I’m sitting in the waiting room at my doctor’s office, something that’s become more and more a part of my routine than I’d like to admit.
Most days I genuinely feel I’m on a Shero’s journey and I’m grateful to be alive, despite the numerous health challenges that have plagued me for the past twelve years.
Most days I go about the doctor visits, hospital admissions, tests, blood draws, and I.V. infusions as if it was just something I do, like brushing my teeth or taking a shower. Just part of life. My life anyway.
But as I sit here this morning, waiting for my name to be called, I’m feeling a weight heavy on my heart. I pick through the various adjectives, trying to lay claim to the one that fits what I’m feeling. And then I realize what it is.
Bone-crushing, heart-wrenching grief.
Grief for the life I used to have before the diagnosis that changed everything.
I want to lay down my armor and sink into the sorrow. The regret.
I want to cry.
But of course I don’t. And not because there is a room full of people (many dealing with their own significant health challenges), but because I rarely give myself permission to be vulnerable. Especially around my illness.

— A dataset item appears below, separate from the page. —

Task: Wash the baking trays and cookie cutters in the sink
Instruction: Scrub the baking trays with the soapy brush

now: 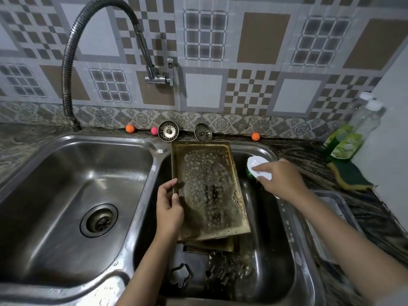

I soldier on and tell myself I could have it so much worse, or that I’ll be letting others down, or that it’s self-pitying to allow the negative feelings room to breathe.
These feelings are further complicated by the messages I received as a child.
The tape that plays for me says I only receive love and attention when I’m hurt or sick. It’s not true, of course, but it was definitely the case as a child, and throughout my life I’ve let that internalized belief impact my ability to see myself as healthy and whole. There’s been a push-pull relationship with that little girl who got attention the only way she could and the woman who knows I am worth so much more than that.
And if I’m honest, there is a residual shame that surfaces when I remember those times I sought out solace, looked for love through the lens of sickness.
I worked hard as I moved into midlife to rid myself of this worn out tape. Climbed Mount Kilimanjaro at 41 (after more than a year of intense training), cut back on my beloved Mike and Ike’s (and all sugar – much more difficult than climbing a mountain), began eating organic fruits and vegetables, enjoyed protein-rich shakes and probiotics.
I was 45 before the image I carried of my inner self finally felt congruent with that of my outer self. I thought I’d outrun my past, but life surely loves irony, and at the peak of my ‘health’ I became seriously ill.
Being sick brings up all kinds of vulnerabilities for me.
In our current culture so much credence is placed on positive thinking and the Law of Attraction and, of course, in my work as a coach I’ve heard my fair share of well-known experts espousing the belief that we bring to our life what we really, truly want.
I’ve even been known to tout these mantras a time or two (or three). But couched within these well-meaning belief systems is a more insidious message: That if bad things happen, somehow we’ve asked for it. And that’s too close to blaming the individual for what are often experiences well beyond our control.
The reality is people get sick, bad things happen, and no amount of positive thinking or willing prosperity is going to change that. What we do have control over is how we choose to deal with what life brings to our door.
Sitting in the waiting room as I work through the grief that hit me like a tsunami, I open up to the understanding that being sick also means I’m human.
I’m not getting out of being in this imperfect body for the duration. And really, I wouldn’t want to.
Despite the vulnerabilities that come up. Because of the vulnerabilities that come up.
I realize it isn’t about preventing life from happening – in all its glory and pain. It isn’t about thinking of ourselves as weak or damaged when life throws us a major curve ball. It’s about what we do with what we’re given – how we choose to rise above, how we choose to be fully human.
I realize it’s no better to see the glass as ‘half full’ than it is to see it as ‘half empty.’ The reality is that it’s both. The wisdom comes in seeing both sides, and becoming empowered to deal with the whole glass effectively.
And with that understanding, I free the tears that have been aching to be released. I free myself.